A transgender woman complained to the ECtHR that she was still legally recognised as a man in relation to employment, pensions, social security, and who she could marry. It was held that her Article 8 (respect for private and family life) and Article 12 (right to marry and found a family) rights had been breached.

A test which relied on biological factors (as in Corbett v Corbett (1971)) should no longer be used to deny transgender people the right to legal recognition of their new gender.

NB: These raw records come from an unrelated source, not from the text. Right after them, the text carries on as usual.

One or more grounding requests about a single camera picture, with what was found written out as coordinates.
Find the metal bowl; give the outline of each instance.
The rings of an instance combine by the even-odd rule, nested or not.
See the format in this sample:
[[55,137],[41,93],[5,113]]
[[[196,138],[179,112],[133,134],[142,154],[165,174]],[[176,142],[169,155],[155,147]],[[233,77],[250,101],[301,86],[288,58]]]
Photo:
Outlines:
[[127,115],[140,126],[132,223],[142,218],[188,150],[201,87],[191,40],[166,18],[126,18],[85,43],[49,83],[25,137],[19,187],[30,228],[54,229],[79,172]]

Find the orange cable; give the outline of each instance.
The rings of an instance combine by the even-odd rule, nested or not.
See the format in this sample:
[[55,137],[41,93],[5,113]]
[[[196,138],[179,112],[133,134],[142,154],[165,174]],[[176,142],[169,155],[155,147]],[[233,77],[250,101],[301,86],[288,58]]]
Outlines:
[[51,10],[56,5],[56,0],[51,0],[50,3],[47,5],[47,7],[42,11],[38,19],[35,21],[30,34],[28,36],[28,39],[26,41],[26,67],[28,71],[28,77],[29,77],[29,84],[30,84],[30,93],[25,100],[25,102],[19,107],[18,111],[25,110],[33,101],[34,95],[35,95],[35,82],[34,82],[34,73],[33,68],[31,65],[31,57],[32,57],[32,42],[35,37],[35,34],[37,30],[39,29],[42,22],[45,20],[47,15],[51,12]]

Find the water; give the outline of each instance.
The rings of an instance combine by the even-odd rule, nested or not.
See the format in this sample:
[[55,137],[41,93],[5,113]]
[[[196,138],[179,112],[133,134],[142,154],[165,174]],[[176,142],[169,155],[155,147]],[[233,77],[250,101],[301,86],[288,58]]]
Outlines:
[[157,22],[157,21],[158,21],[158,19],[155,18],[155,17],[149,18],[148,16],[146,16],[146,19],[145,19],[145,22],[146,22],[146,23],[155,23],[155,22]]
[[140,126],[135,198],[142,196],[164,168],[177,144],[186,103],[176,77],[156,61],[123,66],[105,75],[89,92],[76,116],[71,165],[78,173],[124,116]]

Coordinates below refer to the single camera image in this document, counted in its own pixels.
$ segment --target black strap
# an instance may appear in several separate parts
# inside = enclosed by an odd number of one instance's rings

In order to terminate their 19-year-old daughter’s relationship with a Muslim man, her parents, who were Hindus, arranged for her to marry a Hindu man whom their daughter had never met. She lived with her parents and was financially dependent upon them. They told her that unless she married him they would no longer support her. The marriage was never consummated and the wife applied for a decree of nullity based on duress. At first instance, the judge, using the test from Szechter, held that there was no threat to ‘life, limb or liberty’ and so no duress. On appeal this was overturned and her petition was granted. The threats and pressure by her parents clearly amounted to duress.

The test for duress is not whether there is a threat to life, limb, or liberty, but whether the threats or pressure overbear the will of the individual and destroy the reality of consent.